There are a number of limitations to this study, potentially influencing the generalizability of the results. The standard of reference was histopathologic results of TB and a systematic 10-core biopsy taken ahead of the re-read conducted in this study. Although this method has been shown to have high rates of detection of malignant diseases [32], some malignant lesions may not have been targeted upon TB and may have been missed upon systematic biopsy. Rouvière et al [33] report in a large, prospective, multicenter study that GS ≥ 7 tumor would have been missed in 7.6% (95% CI, 4.6–11.6%) of patients, had TB not been done. The presence of false negatives could influence the reliability of diagnostic values referring to benign-appearing lesions especially, since these were not targeted upon TB. Furthermore, the fact that only patients that underwent biopsy were included may affect the results pertaining to benign-appearing lesions, as patients without suspicious lesions on MRI and low clinical risk factors did not undergo biopsy and were thus excluded from the study. Moreover, benign-appearing lesions in subjects with other suspicious areas may not have been identified as targets by the readers. A more reliable standard of reference would be histopathology after surgical prostatectomy, though this would bias the underlying collective towards medium-aggressive cancers.

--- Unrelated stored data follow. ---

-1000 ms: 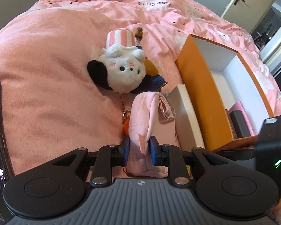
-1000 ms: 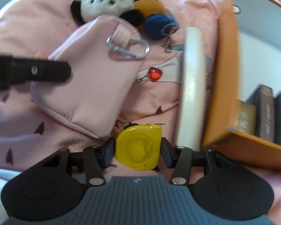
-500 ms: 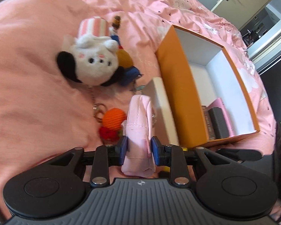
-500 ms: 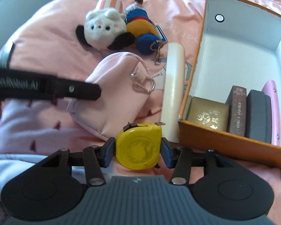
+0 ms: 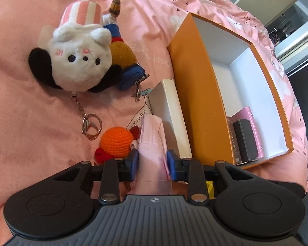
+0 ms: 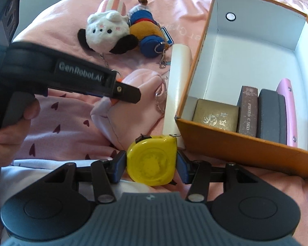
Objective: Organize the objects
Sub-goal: 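Carry the pink pouch and tape measure into the orange box with both tools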
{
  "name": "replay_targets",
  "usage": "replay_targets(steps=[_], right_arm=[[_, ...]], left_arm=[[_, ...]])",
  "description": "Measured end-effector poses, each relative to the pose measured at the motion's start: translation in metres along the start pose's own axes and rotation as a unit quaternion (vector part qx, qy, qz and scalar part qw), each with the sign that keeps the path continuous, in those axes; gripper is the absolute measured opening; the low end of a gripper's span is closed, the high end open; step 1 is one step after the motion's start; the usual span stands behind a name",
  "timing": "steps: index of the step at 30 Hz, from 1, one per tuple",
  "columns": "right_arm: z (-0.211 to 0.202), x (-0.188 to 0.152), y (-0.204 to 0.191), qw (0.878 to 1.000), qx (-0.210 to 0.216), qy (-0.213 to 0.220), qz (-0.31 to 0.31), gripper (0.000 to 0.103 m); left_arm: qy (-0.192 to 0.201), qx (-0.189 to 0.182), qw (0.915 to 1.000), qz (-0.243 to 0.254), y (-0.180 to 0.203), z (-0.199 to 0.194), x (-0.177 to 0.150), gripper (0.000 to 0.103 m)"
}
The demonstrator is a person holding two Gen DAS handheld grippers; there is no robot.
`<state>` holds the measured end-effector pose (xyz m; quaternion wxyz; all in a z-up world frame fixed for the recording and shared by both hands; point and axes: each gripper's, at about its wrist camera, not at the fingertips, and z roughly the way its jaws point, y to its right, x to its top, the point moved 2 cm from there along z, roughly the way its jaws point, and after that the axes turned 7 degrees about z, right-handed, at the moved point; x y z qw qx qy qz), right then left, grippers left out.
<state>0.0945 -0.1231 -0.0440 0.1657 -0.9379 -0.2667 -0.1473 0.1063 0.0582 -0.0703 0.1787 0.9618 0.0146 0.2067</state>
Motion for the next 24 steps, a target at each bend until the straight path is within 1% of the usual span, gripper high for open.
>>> replay_targets(steps=[3,7,10,13,19,24], right_arm=[[-0.008,0.003,-0.002,1.0,0.015,0.011,-0.01,0.053],[-0.025,0.005,-0.009,0.998,0.041,0.032,-0.033,0.053],[-0.044,0.005,-0.015,0.996,0.042,0.059,-0.059,0.053],[-0.063,0.007,-0.018,0.992,0.044,0.091,-0.071,0.053],[-0.102,0.012,-0.008,0.985,0.029,0.157,-0.072,0.053],[-0.127,0.015,0.009,0.979,-0.001,0.193,-0.067,0.053]], left_arm=[[0.015,0.002,0.9999,-0.004,0.001,-0.015,-0.004,0.028],[0.052,0.018,0.9984,0.008,0.011,-0.043,-0.006,0.028],[0.083,0.029,0.9958,0.025,0.023,-0.065,-0.005,0.028],[0.114,0.034,0.9919,0.043,0.036,-0.086,-0.003,0.028],[0.168,0.033,0.9823,0.076,0.068,-0.114,0.007,0.028],[0.194,0.009,0.9769,0.09,0.095,-0.121,0.02,0.028]])
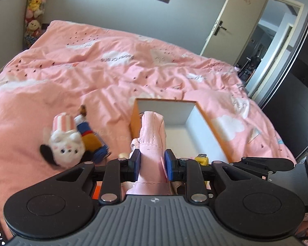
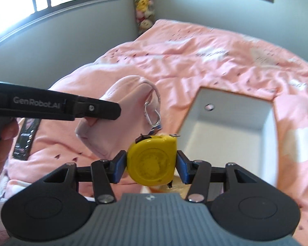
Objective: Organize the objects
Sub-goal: 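Carry the pink pouch and tape measure into the orange box with both tools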
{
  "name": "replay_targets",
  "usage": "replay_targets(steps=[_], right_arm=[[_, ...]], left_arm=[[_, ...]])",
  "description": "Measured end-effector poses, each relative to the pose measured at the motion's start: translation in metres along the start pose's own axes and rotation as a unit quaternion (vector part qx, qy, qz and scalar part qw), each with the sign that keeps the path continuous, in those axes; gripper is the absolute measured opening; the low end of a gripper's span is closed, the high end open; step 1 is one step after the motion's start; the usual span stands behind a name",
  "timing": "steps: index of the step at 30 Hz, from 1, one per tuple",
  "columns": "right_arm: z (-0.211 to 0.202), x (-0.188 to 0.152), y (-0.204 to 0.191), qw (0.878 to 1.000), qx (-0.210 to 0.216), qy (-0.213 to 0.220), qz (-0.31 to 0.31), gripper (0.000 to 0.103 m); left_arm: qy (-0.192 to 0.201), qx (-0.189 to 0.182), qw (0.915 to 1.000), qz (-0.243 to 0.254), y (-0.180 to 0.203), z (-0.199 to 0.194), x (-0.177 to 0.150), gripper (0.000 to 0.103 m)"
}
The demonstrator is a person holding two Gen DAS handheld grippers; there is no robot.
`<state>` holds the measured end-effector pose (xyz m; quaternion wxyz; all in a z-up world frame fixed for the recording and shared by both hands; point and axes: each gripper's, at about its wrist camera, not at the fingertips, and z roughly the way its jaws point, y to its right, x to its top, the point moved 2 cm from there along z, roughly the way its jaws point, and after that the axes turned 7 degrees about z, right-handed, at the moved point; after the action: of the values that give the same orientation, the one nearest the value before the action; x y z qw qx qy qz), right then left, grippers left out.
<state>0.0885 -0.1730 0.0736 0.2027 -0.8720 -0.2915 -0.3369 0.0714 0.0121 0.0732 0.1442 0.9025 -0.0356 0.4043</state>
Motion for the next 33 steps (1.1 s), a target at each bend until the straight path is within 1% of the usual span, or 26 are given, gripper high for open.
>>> replay_targets(steps=[4,7,11,13,18,20,23,26,30,33], right_arm=[[-0.013,0.006,0.021,0.999,-0.03,0.015,-0.004,0.053],[-0.02,0.01,0.041,0.998,-0.052,0.021,0.001,0.053],[-0.025,0.013,0.071,0.997,-0.076,0.02,0.018,0.053],[-0.024,0.013,0.085,0.996,-0.081,0.016,0.031,0.053],[-0.023,0.01,0.12,0.993,-0.098,0.014,0.069,0.053],[-0.024,0.008,0.132,0.992,-0.095,0.014,0.086,0.053],[-0.022,0.003,0.146,0.991,-0.089,0.012,0.103,0.053],[-0.015,-0.001,0.155,0.99,-0.088,0.005,0.11,0.053],[-0.005,-0.006,0.162,0.991,-0.083,-0.009,0.106,0.053],[0.0,-0.009,0.165,0.992,-0.081,-0.025,0.092,0.053]], left_arm=[[0.009,-0.027,0.9996,0.008,0.023,0.011,0.01,0.028],[-0.003,-0.062,0.9981,-0.006,0.034,0.028,0.016,0.028],[-0.029,-0.097,0.9944,-0.03,0.044,0.057,0.022,0.028],[-0.046,-0.109,0.9919,-0.046,0.048,0.073,0.023,0.028],[-0.089,-0.137,0.983,-0.085,0.061,0.111,0.018,0.028],[-0.107,-0.138,0.9803,-0.093,0.067,0.124,0.012,0.028],[-0.121,-0.13,0.9779,-0.111,0.074,0.139,0.006,0.028],[-0.138,-0.132,0.97,-0.15,0.076,0.155,-0.002,0.028],[-0.162,-0.123,0.9642,-0.17,0.08,0.173,-0.013,0.028],[-0.177,-0.121,0.9606,-0.177,0.079,0.18,-0.02,0.028]])
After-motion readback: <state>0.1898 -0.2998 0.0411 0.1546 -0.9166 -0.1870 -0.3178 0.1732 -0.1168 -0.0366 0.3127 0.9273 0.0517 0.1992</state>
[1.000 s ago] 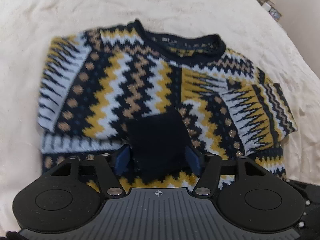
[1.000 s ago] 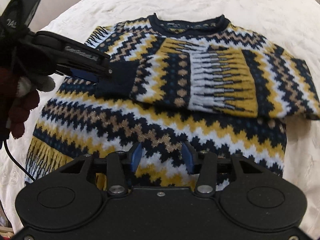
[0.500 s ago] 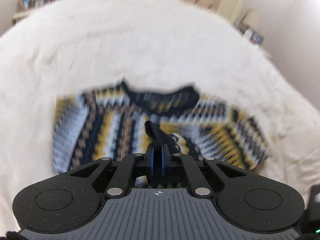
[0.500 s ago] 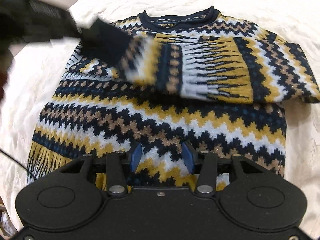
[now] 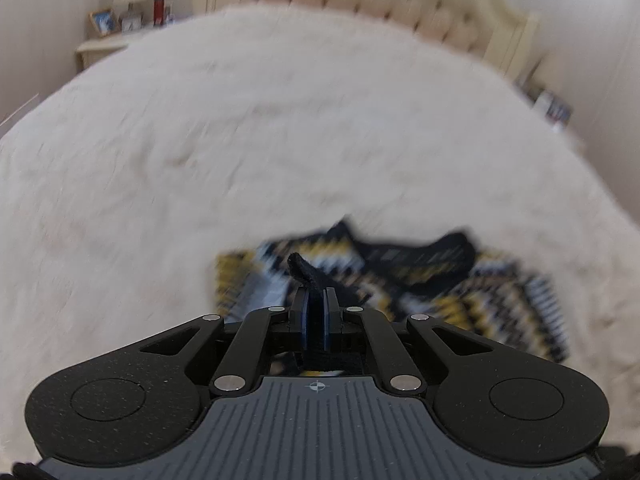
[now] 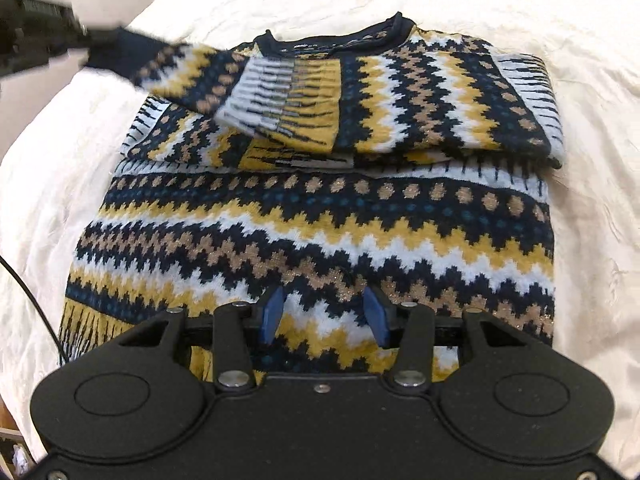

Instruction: Fold small clothes

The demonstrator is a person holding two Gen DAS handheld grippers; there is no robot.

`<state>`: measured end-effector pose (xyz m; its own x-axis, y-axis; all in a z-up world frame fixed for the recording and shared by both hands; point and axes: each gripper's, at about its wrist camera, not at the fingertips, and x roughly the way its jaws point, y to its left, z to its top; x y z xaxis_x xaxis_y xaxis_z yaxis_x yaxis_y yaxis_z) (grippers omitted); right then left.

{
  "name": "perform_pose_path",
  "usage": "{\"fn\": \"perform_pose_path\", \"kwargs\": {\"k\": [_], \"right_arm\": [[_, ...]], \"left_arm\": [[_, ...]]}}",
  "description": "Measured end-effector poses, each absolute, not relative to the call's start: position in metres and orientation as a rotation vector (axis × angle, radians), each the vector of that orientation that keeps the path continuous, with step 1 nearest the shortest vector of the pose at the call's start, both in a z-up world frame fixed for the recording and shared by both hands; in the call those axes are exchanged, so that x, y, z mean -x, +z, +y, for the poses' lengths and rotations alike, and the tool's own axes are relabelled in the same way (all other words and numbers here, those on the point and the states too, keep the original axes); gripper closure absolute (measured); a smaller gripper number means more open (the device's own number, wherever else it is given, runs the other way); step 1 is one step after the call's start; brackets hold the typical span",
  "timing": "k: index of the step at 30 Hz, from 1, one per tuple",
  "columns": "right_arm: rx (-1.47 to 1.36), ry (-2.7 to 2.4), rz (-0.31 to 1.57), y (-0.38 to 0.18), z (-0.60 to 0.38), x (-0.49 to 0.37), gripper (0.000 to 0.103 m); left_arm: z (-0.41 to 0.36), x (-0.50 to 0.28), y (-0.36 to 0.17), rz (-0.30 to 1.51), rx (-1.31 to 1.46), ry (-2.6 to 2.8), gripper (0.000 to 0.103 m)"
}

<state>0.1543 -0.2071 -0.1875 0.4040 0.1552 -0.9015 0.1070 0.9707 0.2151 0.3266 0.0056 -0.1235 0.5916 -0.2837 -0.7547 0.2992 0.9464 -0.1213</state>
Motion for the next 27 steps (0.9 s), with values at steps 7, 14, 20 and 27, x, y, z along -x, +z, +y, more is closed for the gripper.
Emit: {"fn": "perform_pose_path", "kwargs": {"k": [7, 14, 20, 27], "right_arm": [[-0.261, -0.009, 1.135, -0.183, -0.222, -0.162, 0.039], [-0.265, 0.002, 1.104, -0.175, -0.23, -0.17, 0.029], [-0.213, -0.01, 0.973, -0.154, -0.241, -0.194, 0.021], [-0.176, -0.07, 0.995, -0.174, -0.268, -0.246, 0.02]], "left_arm": [[0.017, -0.344, -0.187, 1.024, -0.123, -0.22, 0.068], [0.027, -0.33, -0.197, 1.054, -0.087, -0.185, 0.055], [0.016, -0.328, -0.196, 1.028, -0.112, -0.238, 0.037], [0.01, -0.338, -0.22, 1.061, -0.128, -0.201, 0.026]]}}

Another limitation stems from interreader variability, which was not assessed in this study, as each MRI was read once by a single experienced reader. Additionally, three of the four readers worked at the same institution. The assignment of lexicon terms is, however, a subjective process. Several other studies have shown moderate interobserver agreement for PI-RADS final assessment [8, 34] and few studies have also demonstrated moderate interobserver agreement for assignment of individual lexicon terms [10, 34]. Nevertheless, larger multicenter studies that assess interobserver agreement in the assignment of lexicon descriptors could improve the generalizability of their predictive values.

Conclusions

The present study identifies lexicon terms with high and low discriminatory power for the prediction of csPCa. The presented data corroborate the importance of DWI/ADC- and DCE-related findings in the PZ by showing favorable PPVs and NPVs in the respective lexicon terms. We identify T2WI-related terms with high PPVs: “markedly hypointense,” “water drop-shaped,” and “spiculated” for the PZ and TZ; “lobulated” for the PZ; and “erased charcoal sign”, “non-circumscribed,” and “irregular border” for the TZ. Moreover, this study demonstrates that DWI/ADC-related lexicon terms can be useful for excluding csPCa in the TZ. We show that combining T2WI-findings with findings of absent DW hyperintensity in TZ lesions significantly decreases PPVs. While with the new PI-RADS v2.1 the positive predictive potential of DWI-findings in TZ lesions has been more prominently utilized, means of incorporating the negative predictive potential of DWI-related terms for TZ lesions (e.g., by downgrading lesions) could further increase diagnostic accuracy.